→ **AIM OF THE EXERCISE**:
Within the records that follow, restate exactly the lines from the line with "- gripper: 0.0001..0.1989" down to the line with "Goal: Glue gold", including both. Omit the pictures.

Top of EXERCISE MATERIALS

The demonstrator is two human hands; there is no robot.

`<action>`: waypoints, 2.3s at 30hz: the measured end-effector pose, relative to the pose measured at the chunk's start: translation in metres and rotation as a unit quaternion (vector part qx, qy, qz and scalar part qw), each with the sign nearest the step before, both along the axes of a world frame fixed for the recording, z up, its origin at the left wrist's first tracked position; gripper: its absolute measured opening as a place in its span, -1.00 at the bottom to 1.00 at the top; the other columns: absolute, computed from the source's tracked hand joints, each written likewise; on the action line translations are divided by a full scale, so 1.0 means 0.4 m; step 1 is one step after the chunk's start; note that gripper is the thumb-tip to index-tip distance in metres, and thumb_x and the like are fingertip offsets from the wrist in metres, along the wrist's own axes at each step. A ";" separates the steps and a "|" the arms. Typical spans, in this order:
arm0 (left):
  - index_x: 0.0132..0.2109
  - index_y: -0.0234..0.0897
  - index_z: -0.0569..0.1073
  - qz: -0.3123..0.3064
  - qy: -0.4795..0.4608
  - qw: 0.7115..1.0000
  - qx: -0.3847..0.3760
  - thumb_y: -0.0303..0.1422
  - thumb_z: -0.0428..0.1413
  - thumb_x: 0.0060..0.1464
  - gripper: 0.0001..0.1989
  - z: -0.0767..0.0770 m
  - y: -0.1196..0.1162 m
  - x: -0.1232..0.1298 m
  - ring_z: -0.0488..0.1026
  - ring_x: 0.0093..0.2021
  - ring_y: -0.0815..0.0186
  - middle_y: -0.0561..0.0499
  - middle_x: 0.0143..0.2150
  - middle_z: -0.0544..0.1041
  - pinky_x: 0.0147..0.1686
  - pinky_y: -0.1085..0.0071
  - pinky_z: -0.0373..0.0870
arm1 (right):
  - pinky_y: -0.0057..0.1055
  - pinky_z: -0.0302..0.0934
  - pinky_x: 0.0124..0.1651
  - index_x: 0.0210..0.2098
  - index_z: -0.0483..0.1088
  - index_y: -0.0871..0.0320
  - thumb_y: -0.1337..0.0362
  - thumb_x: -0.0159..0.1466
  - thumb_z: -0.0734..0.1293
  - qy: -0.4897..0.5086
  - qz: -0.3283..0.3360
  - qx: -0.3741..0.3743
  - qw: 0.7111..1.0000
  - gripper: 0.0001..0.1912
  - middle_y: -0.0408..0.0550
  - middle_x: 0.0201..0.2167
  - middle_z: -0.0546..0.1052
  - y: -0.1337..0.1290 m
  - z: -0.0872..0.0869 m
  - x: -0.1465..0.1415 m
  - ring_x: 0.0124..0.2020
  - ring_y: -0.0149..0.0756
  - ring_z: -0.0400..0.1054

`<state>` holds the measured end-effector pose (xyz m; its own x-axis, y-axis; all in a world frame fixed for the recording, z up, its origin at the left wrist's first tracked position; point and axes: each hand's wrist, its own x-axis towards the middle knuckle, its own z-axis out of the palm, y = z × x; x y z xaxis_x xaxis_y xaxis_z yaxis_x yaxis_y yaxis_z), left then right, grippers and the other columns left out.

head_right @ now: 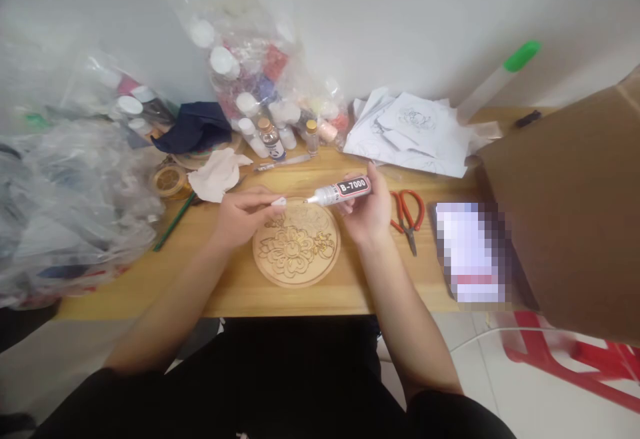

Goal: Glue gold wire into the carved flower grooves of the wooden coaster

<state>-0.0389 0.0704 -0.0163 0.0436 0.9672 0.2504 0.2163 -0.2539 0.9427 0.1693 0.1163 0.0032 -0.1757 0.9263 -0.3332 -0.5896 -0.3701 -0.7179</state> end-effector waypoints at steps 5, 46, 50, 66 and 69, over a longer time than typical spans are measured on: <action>-0.23 -0.18 0.64 0.002 0.001 0.998 0.058 -0.30 0.29 0.04 -0.87 0.009 -0.017 0.017 0.55 -0.34 0.38 0.00 -0.33 0.63 -0.33 0.44 0.48 | -0.55 -0.08 -0.70 -0.65 0.38 0.15 -0.07 0.31 0.21 -0.012 0.013 -0.021 1.000 -0.45 -0.24 -0.86 0.14 -0.002 -0.011 -0.021 -0.80 -0.52 0.02; -0.40 -0.26 0.52 -0.033 0.048 0.984 0.165 -0.42 0.17 0.13 -0.86 0.039 -0.035 0.016 0.59 -0.20 0.31 -0.08 -0.16 0.66 -0.15 0.31 0.51 | -0.53 -0.08 -0.68 -0.63 0.39 0.12 -0.08 0.29 0.23 -0.063 0.054 -0.001 0.997 -0.48 -0.25 -0.85 0.16 -0.013 -0.013 -0.038 -0.80 -0.52 0.01; -0.40 -0.26 0.52 -0.033 0.066 0.981 0.177 -0.42 0.16 0.14 -0.86 0.038 -0.035 0.017 0.59 -0.21 0.32 -0.08 -0.16 0.66 -0.16 0.32 0.51 | -0.53 -0.09 -0.69 -0.64 0.40 0.12 -0.09 0.26 0.26 -0.066 0.050 0.002 0.997 -0.49 -0.25 -0.85 0.16 -0.013 -0.012 -0.038 -0.80 -0.52 0.01; -0.28 -0.26 0.55 0.018 0.169 0.974 0.147 -0.40 0.17 0.15 -0.93 0.028 -0.025 -0.009 0.55 -0.16 0.30 -0.04 -0.19 0.63 -0.11 0.30 0.47 | -0.55 -0.06 -0.71 -0.62 0.41 0.12 -0.06 0.25 0.29 -0.142 -0.030 0.064 0.987 -0.54 -0.20 -0.80 0.25 -0.016 0.001 -0.043 -0.75 -0.51 0.10; -0.22 -0.25 0.55 0.014 0.183 0.972 0.146 -0.39 0.16 0.18 -0.92 0.022 -0.022 -0.013 0.54 -0.14 0.29 -0.03 -0.17 0.62 -0.09 0.28 0.46 | -0.54 -0.05 -0.71 -0.60 0.41 0.10 -0.08 0.23 0.31 -0.153 -0.027 0.072 0.985 -0.55 -0.21 -0.78 0.25 -0.015 0.001 -0.043 -0.73 -0.51 0.11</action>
<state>-0.0441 0.0615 -0.0077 0.1560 0.8596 0.4866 0.5352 -0.4876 0.6898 0.1520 0.1103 0.0037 -0.0354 0.9731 -0.2277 -0.3533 -0.2253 -0.9080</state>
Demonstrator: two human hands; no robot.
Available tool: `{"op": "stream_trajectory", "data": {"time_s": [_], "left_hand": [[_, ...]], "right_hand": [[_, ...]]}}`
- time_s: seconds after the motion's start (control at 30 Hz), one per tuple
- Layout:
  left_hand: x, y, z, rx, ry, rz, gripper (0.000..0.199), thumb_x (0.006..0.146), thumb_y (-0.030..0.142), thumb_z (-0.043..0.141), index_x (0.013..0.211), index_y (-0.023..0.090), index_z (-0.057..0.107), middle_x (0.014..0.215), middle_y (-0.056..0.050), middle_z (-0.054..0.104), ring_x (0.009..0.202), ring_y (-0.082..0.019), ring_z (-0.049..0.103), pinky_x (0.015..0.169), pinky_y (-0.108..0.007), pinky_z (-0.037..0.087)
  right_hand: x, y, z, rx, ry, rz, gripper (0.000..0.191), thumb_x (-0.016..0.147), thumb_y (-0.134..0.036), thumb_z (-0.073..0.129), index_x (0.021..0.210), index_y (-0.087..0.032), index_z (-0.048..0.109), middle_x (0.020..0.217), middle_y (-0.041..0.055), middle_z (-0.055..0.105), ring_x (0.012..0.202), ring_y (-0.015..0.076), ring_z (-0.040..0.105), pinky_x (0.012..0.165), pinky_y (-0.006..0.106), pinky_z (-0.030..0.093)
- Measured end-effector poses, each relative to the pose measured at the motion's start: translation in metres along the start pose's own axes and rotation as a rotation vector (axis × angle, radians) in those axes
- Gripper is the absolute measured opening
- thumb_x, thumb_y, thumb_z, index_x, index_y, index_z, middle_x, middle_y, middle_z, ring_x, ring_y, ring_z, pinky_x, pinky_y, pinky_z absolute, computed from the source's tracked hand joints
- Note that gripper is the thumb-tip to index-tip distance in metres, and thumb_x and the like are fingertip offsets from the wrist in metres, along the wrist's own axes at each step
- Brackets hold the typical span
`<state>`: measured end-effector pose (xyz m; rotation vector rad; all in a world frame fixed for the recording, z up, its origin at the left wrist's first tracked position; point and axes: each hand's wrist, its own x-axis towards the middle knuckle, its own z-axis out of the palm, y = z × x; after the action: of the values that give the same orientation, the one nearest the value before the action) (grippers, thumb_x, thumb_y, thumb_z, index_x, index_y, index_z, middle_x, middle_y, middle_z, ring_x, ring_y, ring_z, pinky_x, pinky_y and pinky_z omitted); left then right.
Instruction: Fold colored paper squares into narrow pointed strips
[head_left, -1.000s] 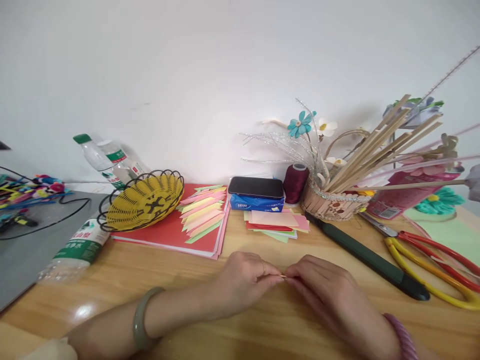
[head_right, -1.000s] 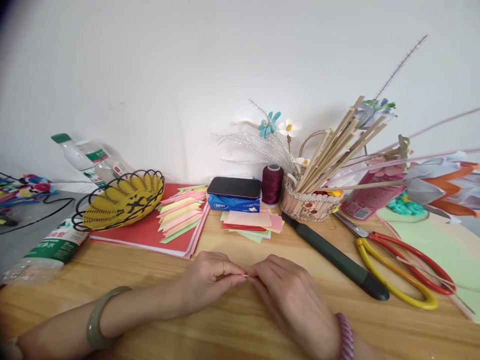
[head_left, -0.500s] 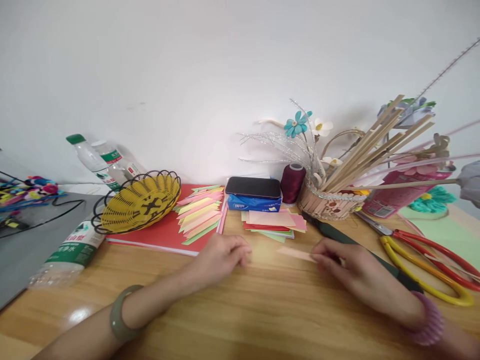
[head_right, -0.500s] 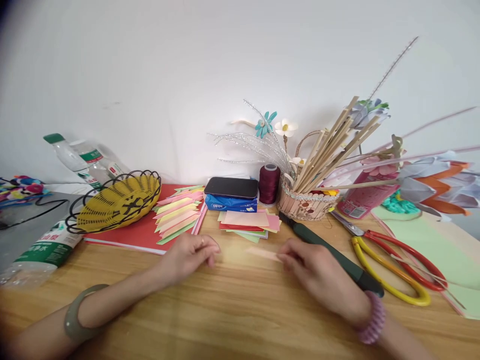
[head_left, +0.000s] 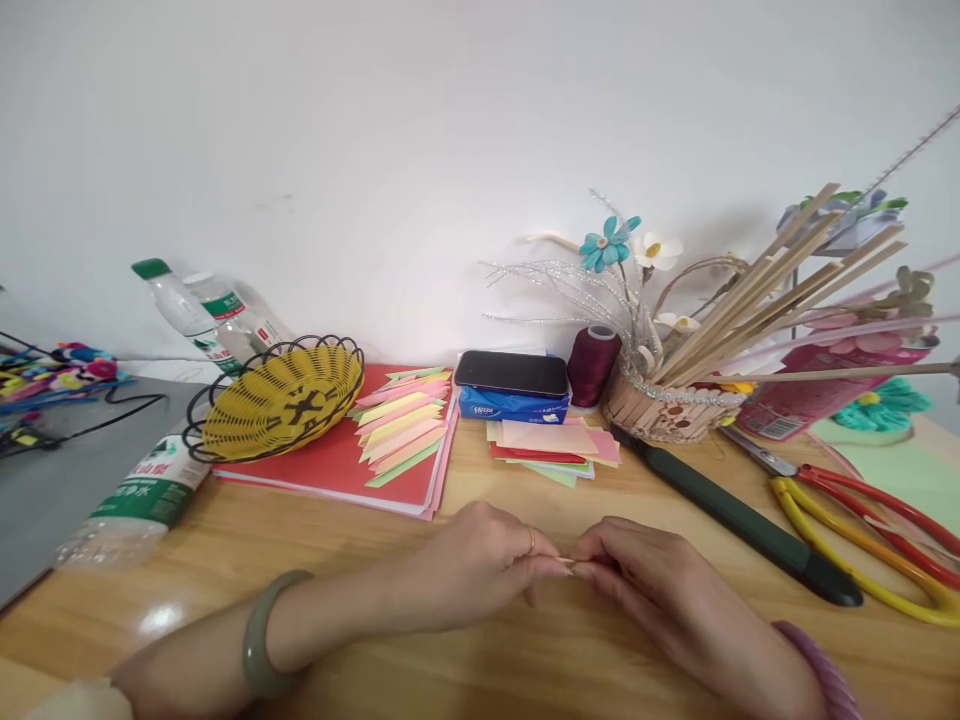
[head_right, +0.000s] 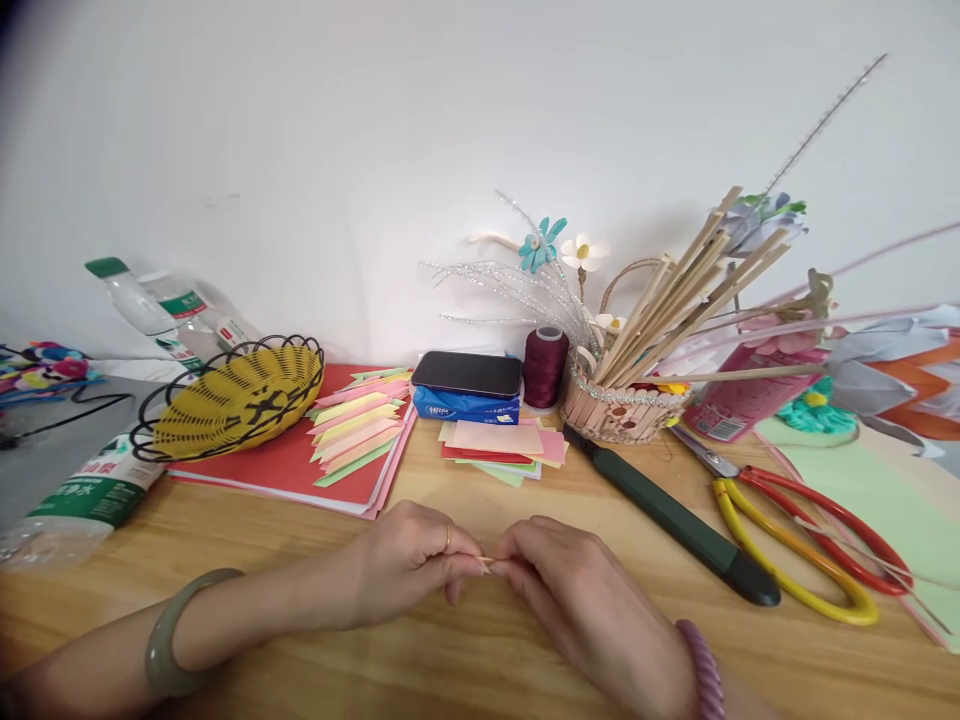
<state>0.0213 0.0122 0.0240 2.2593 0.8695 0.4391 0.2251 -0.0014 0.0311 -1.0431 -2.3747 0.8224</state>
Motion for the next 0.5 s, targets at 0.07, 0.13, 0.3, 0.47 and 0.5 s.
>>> {"op": "stream_trajectory", "data": {"time_s": [0.07, 0.13, 0.3, 0.47, 0.5], "left_hand": [[-0.003, -0.002, -0.002, 0.025, -0.016, 0.033, 0.035, 0.094, 0.023, 0.039, 0.073, 0.015, 0.066, 0.069, -0.001, 0.067, 0.063, -0.010, 0.061, 0.067, -0.017, 0.044], [-0.006, -0.004, -0.005, 0.058, -0.047, 0.056, 0.033, 0.094, 0.020, 0.037, 0.080, 0.015, 0.066, 0.075, -0.002, 0.067, 0.067, -0.011, 0.062, 0.069, -0.017, 0.045], [-0.012, -0.003, -0.015, 0.061, -0.121, 0.026, 0.030, 0.092, 0.015, 0.036, 0.086, 0.018, 0.065, 0.080, -0.001, 0.068, 0.070, -0.010, 0.063, 0.066, -0.015, 0.044], [-0.013, 0.001, -0.020, -0.005, -0.048, -0.129, 0.025, 0.089, 0.022, 0.047, 0.076, 0.015, 0.067, 0.065, 0.000, 0.067, 0.053, -0.008, 0.058, 0.054, -0.013, 0.041], [-0.013, 0.002, -0.021, -0.017, -0.035, -0.165, 0.025, 0.088, 0.025, 0.050, 0.074, 0.014, 0.067, 0.062, 0.000, 0.066, 0.050, -0.008, 0.056, 0.051, -0.013, 0.040]], "right_hand": [[-0.001, 0.004, -0.002, 0.007, -0.020, 0.003, 0.020, 0.093, -0.022, 0.037, 0.084, -0.022, 0.055, 0.076, 0.0004, 0.061, 0.067, 0.0116, 0.057, 0.061, 0.022, 0.043], [-0.002, 0.007, -0.005, 0.010, -0.045, 0.013, 0.023, 0.093, -0.023, 0.035, 0.081, -0.021, 0.054, 0.074, 0.0004, 0.060, 0.065, 0.0119, 0.056, 0.060, 0.022, 0.043], [-0.003, 0.007, -0.010, 0.048, -0.109, 0.026, 0.026, 0.094, -0.027, 0.032, 0.081, -0.021, 0.053, 0.074, 0.0009, 0.061, 0.066, 0.0126, 0.057, 0.062, 0.023, 0.044], [-0.001, 0.005, -0.015, 0.066, -0.114, 0.040, 0.026, 0.094, -0.030, 0.034, 0.081, -0.022, 0.055, 0.073, 0.0006, 0.061, 0.066, 0.0128, 0.058, 0.061, 0.023, 0.044], [-0.001, 0.005, -0.015, 0.058, -0.106, 0.044, 0.026, 0.094, -0.031, 0.035, 0.080, -0.022, 0.055, 0.072, 0.0003, 0.061, 0.065, 0.0126, 0.058, 0.061, 0.023, 0.045]]}}
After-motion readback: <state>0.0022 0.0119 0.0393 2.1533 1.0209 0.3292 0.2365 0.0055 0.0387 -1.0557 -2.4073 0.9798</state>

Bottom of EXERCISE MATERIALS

→ **COMPLETED TASK**:
  - gripper: 0.0001..0.1989
  - z: -0.0767..0.0770 m
  - y: -0.1196..0.1162 m
  - x: -0.1232..0.1298 m
  - ring_z: -0.0488..0.1026
  - ring_x: 0.0093..0.2021
  - ring_y: -0.0815..0.0186
  - middle_y: -0.0561..0.0499
  - middle_x: 0.0143..0.2150
  - middle_z: -0.0544..0.1041
  - pinky_x: 0.0147..0.1686
  - pinky_y: -0.1085..0.0071
  - pinky_z: -0.0373..0.0870
arm1 (right):
  - pinky_y: -0.0057..0.1055
  - pinky_z: -0.0302..0.0934
  - pinky_x: 0.0124..0.1651
  - index_x: 0.0210..0.2098
  - index_z: -0.0483..0.1088
  - index_y: -0.0871..0.0320
  - thumb_y: -0.1337..0.0362
  - thumb_x: -0.0159..0.1466
  - thumb_z: -0.0734..0.1293
  - qy: -0.4897..0.5086
  - qz: -0.3283..0.3360
  - qx: -0.3741..0.3743
  - qw: 0.7111..1.0000
  - gripper: 0.0001..0.1912
  - middle_y: -0.0408..0.0550
  - middle_x: 0.0201..0.2167
  - middle_z: -0.0546..0.1052
  - y: -0.1337..0.1290 m
  - z: -0.0872..0.0869 m
  - x: -0.1465..0.1415 m
  - ring_x: 0.0124..0.2020
  - ring_y: -0.0149..0.0756
  - ring_z: -0.0400..0.1054

`<state>` holds the measured end-effector pose (xyz m; its own x-axis, y-axis; all in a world frame fixed for the recording, z up, its origin at the left wrist's first tracked position; point and axes: each hand's wrist, its own x-axis towards the middle knuckle, its own z-axis out of the palm, y = z × x; x y z xaxis_x xaxis_y xaxis_z yaxis_x yaxis_y yaxis_z), left then right, grippers and the other columns left out.

head_right @ now: 

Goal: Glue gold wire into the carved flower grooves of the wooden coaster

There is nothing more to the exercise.